1

I'm working with a housing dataset for my own learning purposes and I'd like to be able to overlay my plots on top of a map to provide me with a better understanding of the 'hot spots'.

My code is below:

housing = pd.read_csv('https://raw.githubusercontent.com/ageron/handson-ml/master/datasets/housing/housing.csv')

plt.figure()
housing.plot(x='longitude', y='latitude', kind='scatter', alpha=0.4, 
             s= housing['population']/100, label='population', figsize=(10,7),
             c= 'median_house_value', cmap=plt.get_cmap('jet'), colorbar=True, zorder=5)
plt.legend()
plt.show()

The image I saved as 'California.png'

This is what I tried:

img=imread('California.png')

plt.figure()
plt.imshow(img,zorder=0)
housing.plot(x='longitude', y='latitude', kind='scatter', alpha=0.4, 
             s= housing['population']/100, label='population', figsize=(10,7),
             c= 'median_house_value', cmap=plt.get_cmap('jet'), colorbar=True, zorder=5)
plt.legend()
plt.show()

But this just gives me two plots. I've tried switching the index around to no avail.
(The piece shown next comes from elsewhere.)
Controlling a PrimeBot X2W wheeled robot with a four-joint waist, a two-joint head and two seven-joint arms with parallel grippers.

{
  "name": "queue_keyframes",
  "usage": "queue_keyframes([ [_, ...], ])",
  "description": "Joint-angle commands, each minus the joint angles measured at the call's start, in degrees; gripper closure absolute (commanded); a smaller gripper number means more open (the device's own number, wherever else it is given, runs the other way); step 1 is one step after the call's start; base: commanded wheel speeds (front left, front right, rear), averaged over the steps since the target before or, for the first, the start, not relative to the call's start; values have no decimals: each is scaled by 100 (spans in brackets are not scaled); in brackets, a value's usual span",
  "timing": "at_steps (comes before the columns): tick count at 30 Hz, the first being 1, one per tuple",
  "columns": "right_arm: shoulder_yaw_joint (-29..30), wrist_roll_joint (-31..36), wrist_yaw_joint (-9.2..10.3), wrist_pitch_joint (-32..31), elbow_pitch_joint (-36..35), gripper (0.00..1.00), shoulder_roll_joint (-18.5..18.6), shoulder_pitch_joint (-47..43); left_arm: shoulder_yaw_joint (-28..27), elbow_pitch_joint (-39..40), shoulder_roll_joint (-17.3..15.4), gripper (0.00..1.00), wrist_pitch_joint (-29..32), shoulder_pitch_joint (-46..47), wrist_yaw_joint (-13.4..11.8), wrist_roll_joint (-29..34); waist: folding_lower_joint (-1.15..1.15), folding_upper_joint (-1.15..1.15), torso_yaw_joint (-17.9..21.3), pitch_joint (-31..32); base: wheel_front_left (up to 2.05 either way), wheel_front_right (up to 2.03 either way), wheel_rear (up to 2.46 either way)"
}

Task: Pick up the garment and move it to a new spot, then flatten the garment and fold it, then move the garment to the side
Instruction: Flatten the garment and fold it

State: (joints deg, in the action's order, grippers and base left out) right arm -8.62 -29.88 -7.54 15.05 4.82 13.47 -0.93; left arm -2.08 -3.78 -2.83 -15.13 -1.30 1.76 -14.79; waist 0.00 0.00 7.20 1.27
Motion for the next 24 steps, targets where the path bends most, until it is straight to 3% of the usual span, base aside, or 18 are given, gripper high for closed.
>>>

Is there a simple way to accomplish this? Thanks.

EDIT: Using the code below by @nbeuchat:

plt.figure(figsize=(10,7))
img=imread('California.png')

plt.imshow(img,zorder=0)
ax = plt.gca()
housing.plot(x='longitude', y='latitude', kind='scatter', alpha=0.4, 
         s= housing['population']/100, label='population', ax=ax,
         c= 'median_house_value', cmap=plt.get_cmap('jet'), colorbar=True, 
         zorder=5)
plt.legend()
plt.show()

I get the following plot:

enter image description here

Martin Evans
  • 45,791
  • 17
  • 81
  • 97
Walter U.
  • 331
  • 1
  • 7
  • 18

2 Answers2

4

OK, The question is old, but I have a different answer that may be interesting to someone...
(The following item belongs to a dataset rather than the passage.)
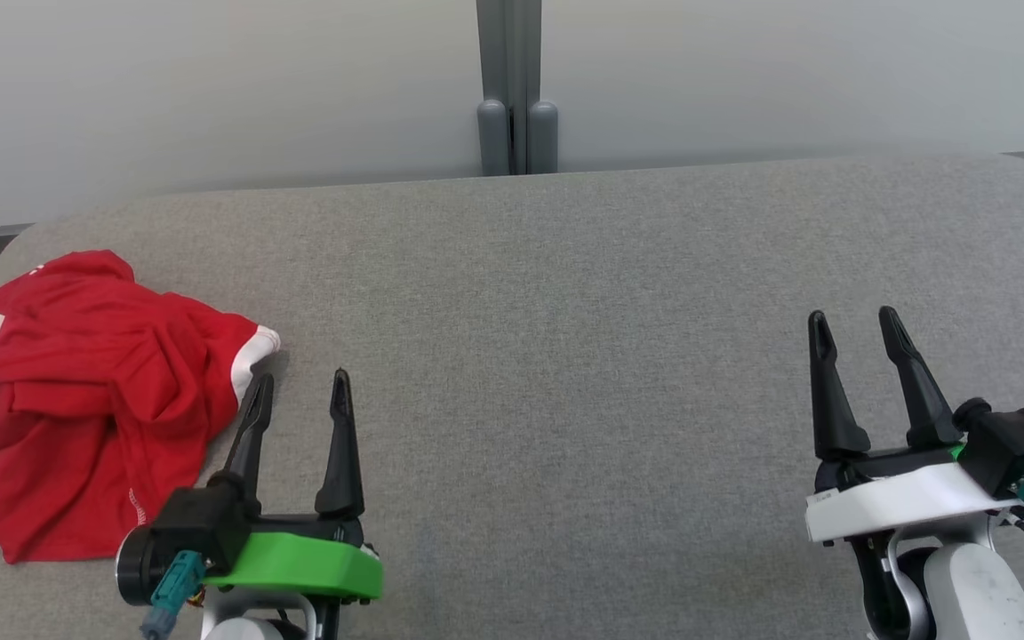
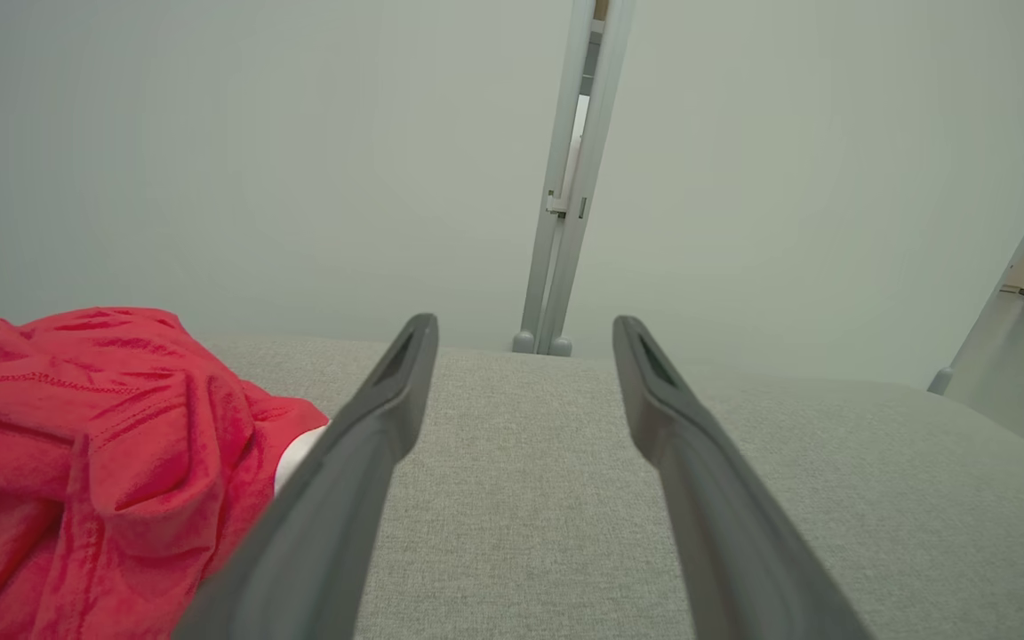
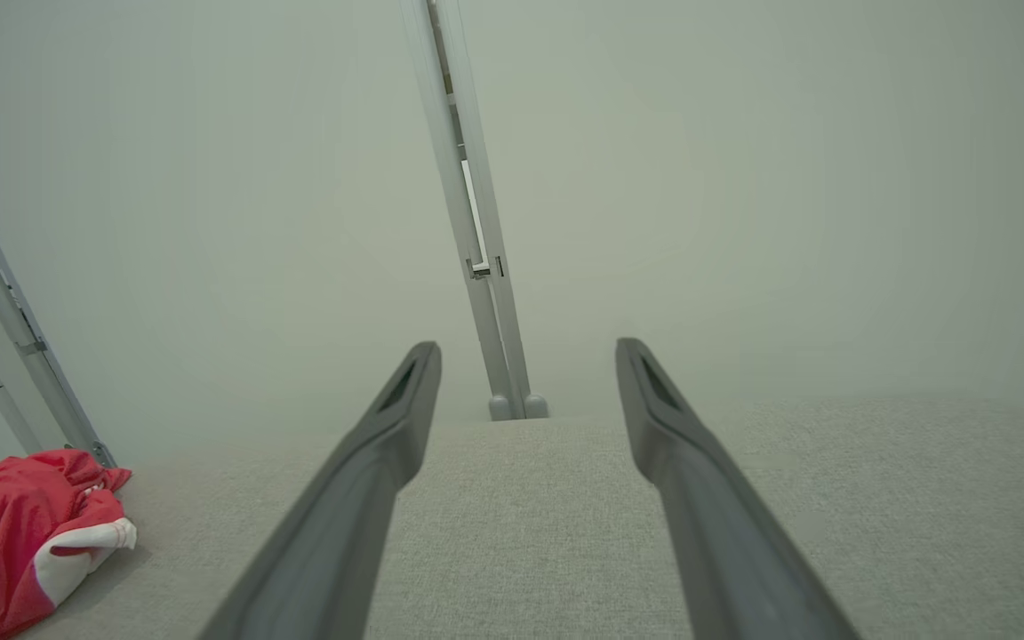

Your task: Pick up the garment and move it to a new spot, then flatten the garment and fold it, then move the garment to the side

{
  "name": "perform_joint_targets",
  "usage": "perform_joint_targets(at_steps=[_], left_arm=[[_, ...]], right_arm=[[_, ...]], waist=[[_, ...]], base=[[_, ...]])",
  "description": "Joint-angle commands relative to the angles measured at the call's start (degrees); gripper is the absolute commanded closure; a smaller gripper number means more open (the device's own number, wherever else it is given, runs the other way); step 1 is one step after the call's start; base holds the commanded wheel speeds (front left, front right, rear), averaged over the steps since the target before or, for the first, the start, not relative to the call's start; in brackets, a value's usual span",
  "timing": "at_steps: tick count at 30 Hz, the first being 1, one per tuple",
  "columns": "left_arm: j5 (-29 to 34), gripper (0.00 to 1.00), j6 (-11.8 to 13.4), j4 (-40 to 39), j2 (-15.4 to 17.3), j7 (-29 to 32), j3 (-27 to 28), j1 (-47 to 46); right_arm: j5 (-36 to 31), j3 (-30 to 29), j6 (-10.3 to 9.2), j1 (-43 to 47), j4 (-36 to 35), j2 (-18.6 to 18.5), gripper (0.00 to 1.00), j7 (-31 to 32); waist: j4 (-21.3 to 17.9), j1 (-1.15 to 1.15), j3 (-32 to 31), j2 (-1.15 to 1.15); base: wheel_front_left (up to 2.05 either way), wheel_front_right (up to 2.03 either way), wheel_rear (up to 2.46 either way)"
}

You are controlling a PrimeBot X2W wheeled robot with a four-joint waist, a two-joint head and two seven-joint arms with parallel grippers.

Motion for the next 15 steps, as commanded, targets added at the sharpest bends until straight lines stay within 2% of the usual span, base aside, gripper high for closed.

I've been working in exactly the same issue. The code that is available at GitHub (https://github.com/ageron/handson-ml.git) does what you need (see 02_end_to_end_machine_learning_project.ipynb).
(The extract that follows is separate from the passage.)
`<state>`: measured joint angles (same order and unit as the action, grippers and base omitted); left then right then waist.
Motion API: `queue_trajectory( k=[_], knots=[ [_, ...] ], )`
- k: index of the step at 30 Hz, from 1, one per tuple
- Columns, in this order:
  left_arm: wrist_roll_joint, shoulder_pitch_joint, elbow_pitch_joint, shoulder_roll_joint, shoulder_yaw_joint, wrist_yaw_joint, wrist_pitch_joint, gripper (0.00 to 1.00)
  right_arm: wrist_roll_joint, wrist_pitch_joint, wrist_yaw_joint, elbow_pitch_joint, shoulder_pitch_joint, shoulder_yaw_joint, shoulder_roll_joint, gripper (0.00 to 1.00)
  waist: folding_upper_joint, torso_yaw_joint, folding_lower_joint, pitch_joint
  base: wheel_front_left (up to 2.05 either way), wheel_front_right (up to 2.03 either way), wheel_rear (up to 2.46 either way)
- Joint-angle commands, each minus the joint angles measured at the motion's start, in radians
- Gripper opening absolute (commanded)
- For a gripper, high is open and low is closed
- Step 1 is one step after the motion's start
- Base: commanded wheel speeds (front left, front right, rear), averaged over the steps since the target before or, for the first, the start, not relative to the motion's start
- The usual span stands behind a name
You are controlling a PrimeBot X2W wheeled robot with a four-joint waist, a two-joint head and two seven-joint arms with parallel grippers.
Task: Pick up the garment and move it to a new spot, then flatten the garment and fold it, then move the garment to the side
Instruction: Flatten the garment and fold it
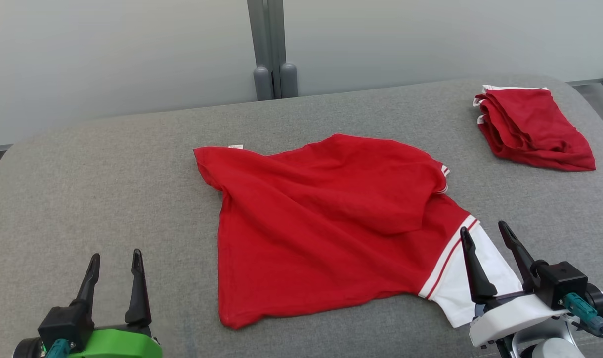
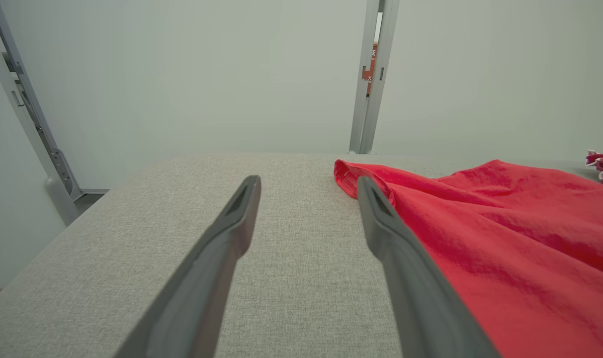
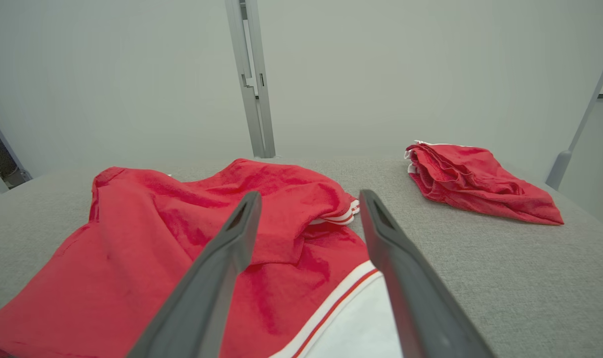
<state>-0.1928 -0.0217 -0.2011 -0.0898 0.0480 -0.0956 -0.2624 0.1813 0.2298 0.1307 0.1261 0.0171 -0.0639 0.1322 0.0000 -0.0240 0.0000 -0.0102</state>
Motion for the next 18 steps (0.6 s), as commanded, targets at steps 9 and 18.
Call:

However, that code uses the California map as an image, and just draws the points on top of it. One alternative is to build a real map, and plot the points on it, without having to read the ma image. To do this, I used the code below. You will need to install cartopy, and if you also want County lines you have to draw them using the instructions from here.

In the end, the image generated was this: Housing prices in California, plotted with Cartopy

And here is the code I used:

# Trying to use a real map
import cartopy.crs as ccrs
import cartopy.feature as cfeature

plt.figure(figsize=(10,7))

# Creates the map
ca_map = plt.axes(projection=ccrs.PlateCarree())

ca_map.add_feature(cfeature.LAND)
ca_map.add_feature(cfeature.OCEAN)
ca_map.add_feature(cfeature.COASTLINE)
ca_map.add_feature(cfeature.BORDERS, linestyle=':')
ca_map.add_feature(cfeature.LAKES, alpha=0.5)
ca_map.add_feature(cfeature.RIVERS)
ca_map.add_feature(cfeature.STATES.with_scale('10m'))

# To add county lines
import cartopy.io.shapereader as shpreader

reader = shpreader.Reader('datasets/housing/countyl010g.shp')
counties = list(reader.geometries())
COUNTIES = cfeature.ShapelyFeature(counties, ccrs.PlateCarree())
ca_map.add_feature(COUNTIES, facecolor='none', edgecolor='gray')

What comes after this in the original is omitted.